Channel-zapping comics!

L’aspetto che più di tutti ha turbato i lettori di Final Crisis, tuttavia, è la peculiarissima tecnica di narrazione adottata da Morrison per la saga. Che non solo è mostruosamente compressa, ma adotta una serie di bizzarri “salti” da una scena all’altra, apparentemente senza alcuna logica (Channel-zapping comics, come lo stesso Morrison la definisce). In realtà la tecnica non è – ovviamente – casuale, ma accuratamente studiata per portare al lettore le informazioni che servono, sia pure in una maniera insolita (e naturalmente se non si è disposti ad accettarla, a stare “al gioco”, probabilmente è meglio non iniziare nemmeno a leggere la storia).

Il problema storico di eventoni come Infinite Crisis o Secret Invasion sta proprio nel loro sovraffollamento. Costretti a giocare con almeno una quarantina di personaggi (alcuni dei quali in ruoli minimi, praticamente dei camei), gli autori spesso non riescono (o, nel caso peggiore, non ci provano nemmeno) a dare a ciascuno il giusto spazio. Il risultato è una sorta di depersonalizzazione della storia, in cui i personaggi si muovono come figurine senza troppo senso (un segnale d’allarme, in questi casi, è che tutti i personaggi nei dialoghi cominciano a chiamarsi continuamente per nome anche senza che ce ne sia motivo...“Come va, Batman?” “Bene, Superman. E tu, Question, tutto bene?””Ah, tutto ok, vero Wonder Woman?”, e via dicendo). Ad una prima occhiata, Final Crisis sembra rientrare nel numero. Tuttavia, con un minimo di attenzione, ci si accorge che ogni singola vignetta è letteralmente stracolma di particolari o di sfumature, nei dettagli nei disegni o nei dialoghi, ed ognuno di essi è portatore di un’informazione importante sul personaggio o sul mood della storia. Che, in pratica, non va letta linearmente, ma soffermandosi sul singolo passaggio, ricostruendo nella propria mente la successione degli eventi e facendo combaciare la sequenza con altre già viste. Il che, ovviamente, comporta un tempo di lettura infinitamente più lungo della media.

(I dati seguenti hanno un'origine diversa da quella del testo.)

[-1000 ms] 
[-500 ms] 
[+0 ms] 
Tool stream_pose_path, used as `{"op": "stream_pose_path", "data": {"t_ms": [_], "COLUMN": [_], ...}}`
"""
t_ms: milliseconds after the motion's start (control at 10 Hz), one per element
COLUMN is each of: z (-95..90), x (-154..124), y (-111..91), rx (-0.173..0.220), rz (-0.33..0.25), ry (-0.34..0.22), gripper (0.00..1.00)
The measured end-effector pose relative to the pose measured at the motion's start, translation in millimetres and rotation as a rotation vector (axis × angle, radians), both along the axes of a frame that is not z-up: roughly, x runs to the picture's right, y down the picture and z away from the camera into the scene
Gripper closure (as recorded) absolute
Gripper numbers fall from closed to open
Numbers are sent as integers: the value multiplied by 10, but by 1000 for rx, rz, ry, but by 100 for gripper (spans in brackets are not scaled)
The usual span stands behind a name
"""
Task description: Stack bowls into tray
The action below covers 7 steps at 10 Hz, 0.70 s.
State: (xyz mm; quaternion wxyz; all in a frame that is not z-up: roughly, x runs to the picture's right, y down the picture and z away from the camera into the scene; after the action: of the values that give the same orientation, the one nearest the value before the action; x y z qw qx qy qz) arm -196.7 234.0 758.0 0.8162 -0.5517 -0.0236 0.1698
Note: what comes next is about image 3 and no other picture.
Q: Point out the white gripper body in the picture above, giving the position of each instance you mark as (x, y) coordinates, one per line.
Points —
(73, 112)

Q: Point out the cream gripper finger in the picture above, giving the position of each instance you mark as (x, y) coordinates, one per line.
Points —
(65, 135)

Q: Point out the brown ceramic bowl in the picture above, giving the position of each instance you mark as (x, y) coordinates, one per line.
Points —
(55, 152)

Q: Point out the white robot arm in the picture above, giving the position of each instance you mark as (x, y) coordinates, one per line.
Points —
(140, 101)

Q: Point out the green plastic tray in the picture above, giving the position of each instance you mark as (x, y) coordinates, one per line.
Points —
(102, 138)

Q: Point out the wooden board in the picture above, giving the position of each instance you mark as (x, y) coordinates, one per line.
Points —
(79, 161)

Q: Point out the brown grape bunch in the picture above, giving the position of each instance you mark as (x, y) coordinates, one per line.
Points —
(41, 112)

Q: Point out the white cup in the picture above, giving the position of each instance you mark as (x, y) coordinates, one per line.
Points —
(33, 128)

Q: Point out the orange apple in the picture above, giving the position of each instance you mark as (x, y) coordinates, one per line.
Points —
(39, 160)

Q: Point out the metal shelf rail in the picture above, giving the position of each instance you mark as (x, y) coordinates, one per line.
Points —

Un esempio concreto. C'è una vignetta, nel numero 3, che raffigura Supergirl mentre dà l'addio al suo gatto prima di recarsi ad una riunione con gli altri supereroi. La vignetta è decisamente minore rispetto alla storia nel suo insieme, ma è densissima di particolari interessanti e indizi su chi raffigura. Non c'è nulla di lasciato al caso. L’appartamento di Supergirl è ricolmo di tavolozze, progetti di costumi alternativi, muri color pastello, una macchina da cucire, il gatto. In pratica nella singola vignetta c'è tutto il vissuto di Supergirl, la sua personalità. Una singola vignetta, ma così incredibilmente espressiva da lasciare di stucco.

Ed è così per tutta la serie; l’approccio non è tanto quello della lettura tipica di questo genere di storie, ma è più come esaminare una galleria d'arte in cui da ogni quadro bisogna cogliere tutti i retroscena dei personaggi raffigurati. Sequenze di questo tipo, densissime e ricche di informazioni, sono praticamente la regola. Nel n.6, in due vignette, quando Renée Montoya, l’attuale Question, viene presentata al supercomputer Lord Eye dell’organizzazione segreta Checkmate, abbiamo in un colpo solo: la creazione del Global Peace Corps, l'arruolamento di Renée, il piano del Black Gambit, e persino dettagli sulla sorte finale di Maxwell Lord due anni dopo Infinite Crisis. Potenzialmente, la cosa coinvolge enormemente proprio per il fatto che il lettore è costretto ad assumere un ruolo attivo all'interno della storia, non a subirla.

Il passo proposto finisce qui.